私達はできる限り人間にとっての自然災害を減らす努力を続けながら、
自然と共に生きていくしか方法がないのです。

活火山三原山を歩いていて、毎回違う煙の量や、触れることのできる山の温度や様々な景色から、
人間の力など及びもつかないスケールの地球が「まさに生きている」ということを感じながら、
その美しさに毎回感動します。

自然の圧倒的な力も、美しさも、はかなさも、全て受け入れながら「共に生きる」という
気持ちを大切にしたいと思います。

さて、今年の2月11日~3月21日まで行われた山頂ジオパーク展が無事終わりました。

大雪や東日本大震災による7回の臨時休業を除く32日間、18名のガイドが150回のバーチャルツアーを
上映し、約1280名のお客様に「伊豆大島ジオパーク」の魅力を紹介する事ができました。

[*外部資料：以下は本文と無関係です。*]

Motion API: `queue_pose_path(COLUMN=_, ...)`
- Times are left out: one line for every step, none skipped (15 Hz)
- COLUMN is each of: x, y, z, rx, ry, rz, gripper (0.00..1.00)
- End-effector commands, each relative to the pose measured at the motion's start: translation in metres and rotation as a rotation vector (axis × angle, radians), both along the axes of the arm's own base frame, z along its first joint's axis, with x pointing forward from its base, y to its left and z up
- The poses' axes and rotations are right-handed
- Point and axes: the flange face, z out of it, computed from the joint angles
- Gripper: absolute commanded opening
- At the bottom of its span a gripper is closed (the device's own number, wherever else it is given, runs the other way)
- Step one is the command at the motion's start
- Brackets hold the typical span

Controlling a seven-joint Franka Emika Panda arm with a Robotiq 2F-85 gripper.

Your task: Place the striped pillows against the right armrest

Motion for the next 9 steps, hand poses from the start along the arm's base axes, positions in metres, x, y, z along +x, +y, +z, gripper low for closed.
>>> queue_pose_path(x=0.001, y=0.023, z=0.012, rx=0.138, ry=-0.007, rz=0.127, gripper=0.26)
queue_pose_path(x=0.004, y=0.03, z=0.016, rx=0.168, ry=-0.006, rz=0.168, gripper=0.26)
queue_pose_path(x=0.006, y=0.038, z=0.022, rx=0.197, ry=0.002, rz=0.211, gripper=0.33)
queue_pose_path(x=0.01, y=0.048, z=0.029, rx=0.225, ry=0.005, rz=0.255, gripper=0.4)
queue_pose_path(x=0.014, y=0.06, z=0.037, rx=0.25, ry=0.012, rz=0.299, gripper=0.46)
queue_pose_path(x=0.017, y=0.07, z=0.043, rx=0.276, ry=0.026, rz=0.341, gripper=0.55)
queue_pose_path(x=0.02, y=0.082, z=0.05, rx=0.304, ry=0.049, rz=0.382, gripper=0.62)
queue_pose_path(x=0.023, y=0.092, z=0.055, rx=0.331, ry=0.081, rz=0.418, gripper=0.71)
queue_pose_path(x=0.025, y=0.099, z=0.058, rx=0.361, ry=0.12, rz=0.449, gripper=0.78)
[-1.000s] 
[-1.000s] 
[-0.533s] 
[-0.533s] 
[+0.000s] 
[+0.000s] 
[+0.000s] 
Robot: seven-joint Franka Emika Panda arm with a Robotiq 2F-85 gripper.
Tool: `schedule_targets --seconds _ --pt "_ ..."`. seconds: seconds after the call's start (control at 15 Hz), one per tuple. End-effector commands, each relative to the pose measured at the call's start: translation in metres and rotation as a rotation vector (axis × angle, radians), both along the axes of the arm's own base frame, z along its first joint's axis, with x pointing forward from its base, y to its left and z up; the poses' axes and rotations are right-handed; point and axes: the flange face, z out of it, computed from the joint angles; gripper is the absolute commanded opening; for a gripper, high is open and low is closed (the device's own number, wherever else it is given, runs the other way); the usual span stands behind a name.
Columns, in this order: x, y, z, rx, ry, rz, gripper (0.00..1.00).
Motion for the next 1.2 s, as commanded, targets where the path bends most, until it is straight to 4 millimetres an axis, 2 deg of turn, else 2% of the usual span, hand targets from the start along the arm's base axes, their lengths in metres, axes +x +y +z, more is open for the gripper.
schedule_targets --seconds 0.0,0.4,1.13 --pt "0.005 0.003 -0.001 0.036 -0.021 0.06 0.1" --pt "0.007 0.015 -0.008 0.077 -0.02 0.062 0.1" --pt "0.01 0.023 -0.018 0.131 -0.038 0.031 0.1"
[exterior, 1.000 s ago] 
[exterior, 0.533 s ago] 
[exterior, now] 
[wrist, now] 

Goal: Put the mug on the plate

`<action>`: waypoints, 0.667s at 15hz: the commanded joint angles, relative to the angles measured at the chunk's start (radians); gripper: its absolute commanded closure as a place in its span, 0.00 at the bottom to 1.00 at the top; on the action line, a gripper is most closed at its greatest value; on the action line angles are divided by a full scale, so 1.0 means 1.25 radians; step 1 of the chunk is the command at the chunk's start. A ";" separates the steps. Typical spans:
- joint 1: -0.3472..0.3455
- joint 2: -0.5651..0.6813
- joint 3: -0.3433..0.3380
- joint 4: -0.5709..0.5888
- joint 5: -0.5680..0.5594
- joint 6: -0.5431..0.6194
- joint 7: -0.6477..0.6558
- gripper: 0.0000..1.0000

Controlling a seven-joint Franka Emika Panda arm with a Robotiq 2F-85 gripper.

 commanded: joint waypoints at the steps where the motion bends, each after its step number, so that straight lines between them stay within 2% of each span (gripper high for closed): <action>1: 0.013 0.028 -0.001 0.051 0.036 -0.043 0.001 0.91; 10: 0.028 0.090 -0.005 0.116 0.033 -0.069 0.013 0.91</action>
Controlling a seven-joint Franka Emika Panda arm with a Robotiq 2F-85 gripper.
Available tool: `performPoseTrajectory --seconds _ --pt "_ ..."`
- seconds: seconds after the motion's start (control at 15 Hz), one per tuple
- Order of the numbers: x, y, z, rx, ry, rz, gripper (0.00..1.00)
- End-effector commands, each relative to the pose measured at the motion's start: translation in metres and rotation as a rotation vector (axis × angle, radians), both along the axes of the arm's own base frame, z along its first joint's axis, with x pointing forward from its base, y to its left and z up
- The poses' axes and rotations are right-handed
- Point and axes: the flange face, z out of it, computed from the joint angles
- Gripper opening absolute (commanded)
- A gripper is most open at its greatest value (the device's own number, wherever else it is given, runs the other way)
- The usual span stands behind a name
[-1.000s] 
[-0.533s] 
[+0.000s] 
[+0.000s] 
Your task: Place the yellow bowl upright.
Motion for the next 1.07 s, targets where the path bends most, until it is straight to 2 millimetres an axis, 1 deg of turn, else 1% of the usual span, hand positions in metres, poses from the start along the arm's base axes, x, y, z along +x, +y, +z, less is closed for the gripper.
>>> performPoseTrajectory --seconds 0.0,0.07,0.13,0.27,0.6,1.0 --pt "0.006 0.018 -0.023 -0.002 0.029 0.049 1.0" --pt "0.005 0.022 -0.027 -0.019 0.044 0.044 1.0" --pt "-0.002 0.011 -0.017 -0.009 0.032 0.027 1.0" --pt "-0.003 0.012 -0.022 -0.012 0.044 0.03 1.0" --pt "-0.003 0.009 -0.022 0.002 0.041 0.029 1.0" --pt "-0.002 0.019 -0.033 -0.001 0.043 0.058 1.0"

いろいろな問題はありましたが、ジオパークの目指すところに賛同してガイドに取り組んでくれた方達の
個性を生かした案内は、それを見学するたびに心を動かされるものでした。

自らの噴火体験を語る方、シンプルな言葉で人を引き付ける素敵な話し方をする方、
大島の伝統衣装でお客様をもてなされた方などなど…1人で行っていたのでは、
決して出すことのできない魅力がいっぱいでした。

人の力ってすごいです。

今回のジオパーク展で、出てきた改善点をまた皆で話し合いながら、
伊豆大島ジオパークをより魅力的なものにしていけたら良いなぁ、と思います。

圧倒的なパワーを持つ地球というものの存在を感じることのできる貴重な場所“伊豆大島ジオパーク

これからしばらく大島にとっても厳しい時期が続くと思いますが、
でもそんな時期だからこそ、できることを一つずつ積み上げていきたいものだと思いました。